La reproducción de la cerceta pardilla cae debido a la sequía en los humedales

La restauración de los humedales está facilitando la recuperación de la población de cerceta pardilla que, no obstante y debido a la sequía en las zonas de reproducción, sobre todo en el sur peninsular, se ha reducido un 40 % en 2023 en relación a la temporada anterior.

De acuerdo a los datos del grupo de trabajo de la especie facilitados este jueves por el Ministerio para la Transición Ecológica y Reto Demográfico (Miteco), en 2023 se registraron solo 480 pollos, aproximadamente un tercio menos que en 2022, año en el que se contabilizaron 740, lo que significa el freno a la tendencia alcista de los últimos diez años en esta especie de avifauna.

Destacan desde el Ministerio la importancia de la restauración de los humedales (cuyo Día se celebra el próximo 2 de febrero) para la reproducción de la especie, una iniciativa en la que participan las administraciones públicas, la comunidad científica, organizaciones conservacionistas y la sociedad civil.

Los datos se presentaron en la última reunión el grupo de trabajo de la cerceta pardilla (Marmaronetta angustirostris) realizada el 14 de diciembre pasado en el Zoobotánico de Jerez de la Frontera (Cádiz), donde se conoció además que el número de polladas (hembras avistadas en compañía de polluelos) también se redujo, pasando de 115 en 2022 a 75 un año después.

Entre las regiones, Andalucía es la que registró un mayor número de pollos, con 192 ejemplares, y son las marismas del Guadalquivir el humedal que sigue acogiendo la mayor parte de la población reproductora de la especie en esta región, con un 76 % de las parejas, aunque la especie se reprodujo en doce de sus humedales.

Destacan dos humedales del entorno de Doñana, además de las Marismas de Henares (Cádiz) y el Brazo del Este (Sevilla), y, por primera vez, según el Ministerio, se produjo la reproducción en el Paraje Natural de la Desembocadura de Guadalhorce (Málaga), y en esta misma provincia se afianza un pequeño núcleo en Fuente de Piedra.

Le sigue la Comunidad Valenciana, con 173 pollos registrados en cinco localidades distintas donde se reprodujo la especie, como son: el Parque Natural de El Hondo (Alicante), el Paraje Natural Municipal Clot de Galvany (Elche), el Marjal de Almenara (Castellón) y el Parque Natural de la Albufera de Valencia.

En esta comunidad autónoma, gracias a las mejoras practicadas en el humedal El Espigar, en el Parque Natural El Hondo, adquirido por las asociaciones ANSE y SEO/BirdLife en el marco del proyecto LIFE Cerceta Pardilla, se produjo un hito en la reproducción de la especie al haberse registrado por primera vez en muchos años la cría, avistándose al menos cinco hembras distintas acompañadas de 36 pollos.

A diferencia de las dos regiones anteriores, en las Islas Baleares se registraron en 2023 máximos históricos de reproducción, con un total de 14 polladas y 115 pollos en los humedales del entorno de S´Albufera de Mallorca, según una nota de prensa del Miteco.

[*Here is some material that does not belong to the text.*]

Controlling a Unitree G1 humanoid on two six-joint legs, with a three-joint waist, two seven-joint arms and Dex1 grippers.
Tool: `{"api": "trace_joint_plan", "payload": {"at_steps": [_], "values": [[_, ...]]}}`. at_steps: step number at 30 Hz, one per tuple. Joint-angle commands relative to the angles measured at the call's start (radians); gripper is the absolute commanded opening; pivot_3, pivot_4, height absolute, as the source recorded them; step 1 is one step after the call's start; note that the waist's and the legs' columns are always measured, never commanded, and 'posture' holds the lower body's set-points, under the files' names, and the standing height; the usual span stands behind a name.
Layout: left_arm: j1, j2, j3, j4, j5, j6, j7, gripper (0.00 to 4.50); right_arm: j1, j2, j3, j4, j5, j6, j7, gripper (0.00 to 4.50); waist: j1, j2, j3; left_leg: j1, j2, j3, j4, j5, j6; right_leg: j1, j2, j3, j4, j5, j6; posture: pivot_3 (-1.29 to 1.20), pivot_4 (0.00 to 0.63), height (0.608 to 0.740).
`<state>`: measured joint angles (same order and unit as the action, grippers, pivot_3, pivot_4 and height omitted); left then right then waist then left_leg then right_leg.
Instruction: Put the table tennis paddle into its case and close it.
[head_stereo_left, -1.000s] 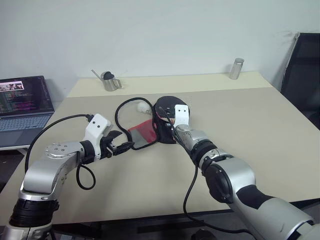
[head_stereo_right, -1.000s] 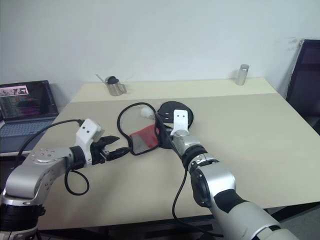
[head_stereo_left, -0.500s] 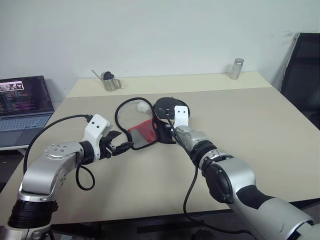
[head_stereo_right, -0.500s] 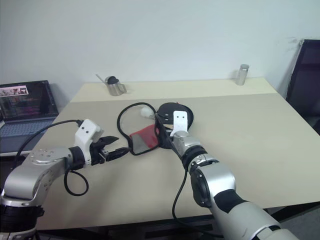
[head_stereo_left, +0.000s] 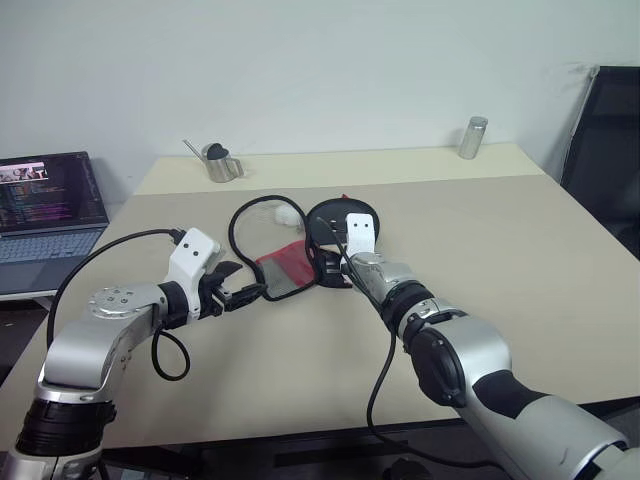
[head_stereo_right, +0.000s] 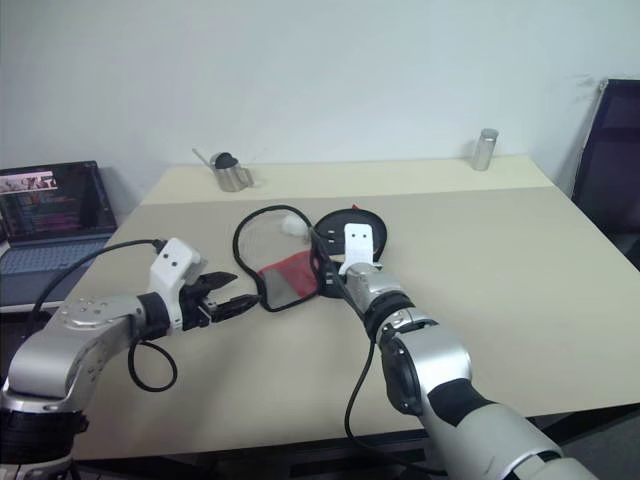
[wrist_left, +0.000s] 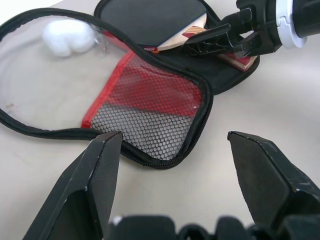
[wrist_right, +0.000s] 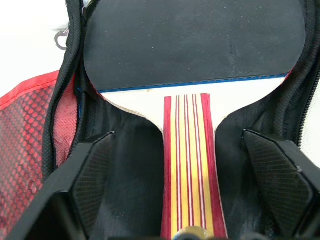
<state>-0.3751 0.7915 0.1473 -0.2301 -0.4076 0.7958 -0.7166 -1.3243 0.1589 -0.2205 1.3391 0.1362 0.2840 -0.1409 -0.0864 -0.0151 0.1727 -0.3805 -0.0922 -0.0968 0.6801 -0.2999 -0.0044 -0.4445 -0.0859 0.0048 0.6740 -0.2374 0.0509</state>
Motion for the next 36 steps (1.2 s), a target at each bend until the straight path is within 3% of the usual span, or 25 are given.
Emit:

En Castilla-La Mancha se registró solo una hembra con pollos en el Parque Nacional Tablas de Daimiel, además de otras tres polladas en las instalaciones de cría en cautividad.

En la Comunidad de Madrid también se encontró una puesta en una caja nido instalada en las lagunas de El Porcal, pero no eclosionaron los huevos.

Subrayan desde el Ministerio que además la cría en cautividad permitió la liberación en 2023 de un total de 579 ejemplares en Andalucía, Comunidad Valenciana, Castilla-La Mancha y la Comunidad de Madrid, con el objetivo de reforzar las poblaciones silvestres.

Además, el marcaje de 218 ejemplares, desde 2018, cuando se declaró la situación crítica de la especie, ha permitido identificar las principales causas de mortalidad y buscar soluciones para reducir las amenazas, según el Ministerio.